# PROBLEM DETAILS
Return every line below exactly as written.

# Stored entries
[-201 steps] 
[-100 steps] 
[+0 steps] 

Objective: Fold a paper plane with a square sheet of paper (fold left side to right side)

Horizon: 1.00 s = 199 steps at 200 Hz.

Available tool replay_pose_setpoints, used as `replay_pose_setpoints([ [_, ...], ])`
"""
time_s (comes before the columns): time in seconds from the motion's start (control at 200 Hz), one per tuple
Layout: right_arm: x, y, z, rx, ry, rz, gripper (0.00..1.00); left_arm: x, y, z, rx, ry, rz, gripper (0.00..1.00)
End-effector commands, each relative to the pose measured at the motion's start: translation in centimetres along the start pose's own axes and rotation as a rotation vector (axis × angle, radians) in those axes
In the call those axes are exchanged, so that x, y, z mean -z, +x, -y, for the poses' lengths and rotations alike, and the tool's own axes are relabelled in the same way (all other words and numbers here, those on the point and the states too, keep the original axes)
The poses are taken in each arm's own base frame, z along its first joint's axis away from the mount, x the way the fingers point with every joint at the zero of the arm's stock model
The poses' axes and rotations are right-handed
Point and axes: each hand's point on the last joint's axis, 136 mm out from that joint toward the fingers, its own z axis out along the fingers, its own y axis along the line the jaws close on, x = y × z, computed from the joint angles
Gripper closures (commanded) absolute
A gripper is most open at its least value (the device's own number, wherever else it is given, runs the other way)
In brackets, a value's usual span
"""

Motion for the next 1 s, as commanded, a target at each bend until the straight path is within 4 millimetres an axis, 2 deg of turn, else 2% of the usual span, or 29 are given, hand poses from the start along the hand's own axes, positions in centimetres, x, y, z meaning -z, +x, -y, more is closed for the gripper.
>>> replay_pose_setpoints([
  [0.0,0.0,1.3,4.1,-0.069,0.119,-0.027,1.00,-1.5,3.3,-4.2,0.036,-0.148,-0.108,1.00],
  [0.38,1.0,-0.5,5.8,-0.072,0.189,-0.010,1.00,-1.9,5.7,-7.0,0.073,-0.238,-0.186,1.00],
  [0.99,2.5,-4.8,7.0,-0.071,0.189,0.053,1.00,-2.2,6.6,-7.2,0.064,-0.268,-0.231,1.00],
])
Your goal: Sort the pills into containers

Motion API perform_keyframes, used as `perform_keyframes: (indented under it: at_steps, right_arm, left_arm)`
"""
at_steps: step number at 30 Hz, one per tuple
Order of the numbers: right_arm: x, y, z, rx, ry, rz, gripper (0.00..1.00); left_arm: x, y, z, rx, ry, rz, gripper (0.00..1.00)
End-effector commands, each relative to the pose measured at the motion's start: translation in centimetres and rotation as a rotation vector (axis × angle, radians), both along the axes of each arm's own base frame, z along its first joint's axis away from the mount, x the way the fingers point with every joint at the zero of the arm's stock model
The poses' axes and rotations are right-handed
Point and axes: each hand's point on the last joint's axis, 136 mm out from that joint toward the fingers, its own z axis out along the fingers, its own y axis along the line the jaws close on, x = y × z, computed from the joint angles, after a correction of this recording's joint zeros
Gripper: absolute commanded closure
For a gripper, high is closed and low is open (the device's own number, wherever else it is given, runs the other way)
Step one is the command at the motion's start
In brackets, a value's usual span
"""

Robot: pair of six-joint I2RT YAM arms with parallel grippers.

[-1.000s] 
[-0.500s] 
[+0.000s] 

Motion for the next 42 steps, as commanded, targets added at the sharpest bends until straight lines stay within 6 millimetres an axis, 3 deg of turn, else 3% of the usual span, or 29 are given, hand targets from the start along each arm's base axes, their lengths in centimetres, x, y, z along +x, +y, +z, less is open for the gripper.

# OUTPUT
[-201 steps] 
[-100 steps] 
[+0 steps] 

Objective: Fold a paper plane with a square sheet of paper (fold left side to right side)

Horizon: 1.00 s = 199 steps at 200 Hz.

Available tool replay_pose_setpoints, used as `replay_pose_setpoints([ [_, ...], ])`
"""
time_s (comes before the columns): time in seconds from the motion's start (control at 200 Hz), one per tuple
Layout: right_arm: x, y, z, rx, ry, rz, gripper (0.00..1.00); left_arm: x, y, z, rx, ry, rz, gripper (0.00..1.00)
End-effector commands, each relative to the pose measured at the motion's start: translation in centimetres along the start pose's own axes and rotation as a rotation vector (axis × angle, radians) in those axes
In the call those axes are exchanged, so that x, y, z mean -z, +x, -y, for the poses' lengths and rotations alike, and the tool's own axes are relabelled in the same way (all other words and numbers here, those on the point and the states too, keep the original axes)
The poses are taken in each arm's own base frame, z along its first joint's axis away from the mount, x the way the fingers point with every joint at the zero of the arm's stock model
The poses' axes and rotations are right-handed
Point and axes: each hand's point on the last joint's axis, 136 mm out from that joint toward the fingers, its own z axis out along the fingers, its own y axis along the line the jaws close on, x = y × z, computed from the joint angles
Gripper closures (commanded) absolute
A gripper is most open at its least value (the device's own number, wherever else it is given, runs the other way)
In brackets, a value's usual span
"""

Motion for the next 1 s, as commanded, a target at each bend until the straight path is within 4 millimetres an axis, 2 deg of turn, else 2% of the usual span, or 29 are given, hand poses from the start along the hand's own axes, positions in centimetres, x, y, z meaning -z, +x, -y, more is closed for the gripper.
>>> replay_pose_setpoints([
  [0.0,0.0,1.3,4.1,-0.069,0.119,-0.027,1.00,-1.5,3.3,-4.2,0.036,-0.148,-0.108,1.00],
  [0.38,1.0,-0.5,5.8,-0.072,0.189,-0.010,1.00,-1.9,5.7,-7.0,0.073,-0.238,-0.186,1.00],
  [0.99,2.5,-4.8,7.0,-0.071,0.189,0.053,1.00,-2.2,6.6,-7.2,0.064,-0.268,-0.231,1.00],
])
Your goal: Sort the pills into containers

Motion API perform_keyframes, used as `perform_keyframes: (indented under it: at_steps, right_arm, left_arm)`
"""
at_steps: step number at 30 Hz, one per tuple
Order of the numbers: right_arm: x, y, z, rx, ry, rz, gripper (0.00..1.00); left_arm: x, y, z, rx, ry, rz, gripper (0.00..1.00)
End-effector commands, each relative to the pose measured at the motion's start: translation in centimetres and rotation as a rotation vector (axis × angle, radians), both along the axes of each arm's own base frame, z along its first joint's axis away from the mount, x the way the fingers point with every joint at the zero of the arm's stock model
The poses' axes and rotations are right-handed
Point and axes: each hand's point on the last joint's axis, 136 mm out from that joint toward the fingers, its own z axis out along the fingers, its own y axis along the line the jaws close on, x = y × z, computed from the joint angles, after a correction of this recording's joint zeros
Gripper: absolute commanded closure
For a gripper, high is closed and low is open (the device's own number, wherever else it is given, runs the other way)
Step one is the command at the motion's start
In brackets, a value's usual span
"""

Robot: pair of six-joint I2RT YAM arms with parallel grippers.

[-1.000s] 
[-0.500s] 
[+0.000s] 

Motion for the next 42 steps, as commanded, targets added at the sharpest bends until straight lines stay within 6 millimetres an axis, 3 deg of turn, else 3% of the usual span, or 29 are given, hand targets from the start along each arm's base axes, their lengths in centimetres, x, y, z along +x, +y, +z, less is open for the gripper.

Nothing else is needed to complete the exercise.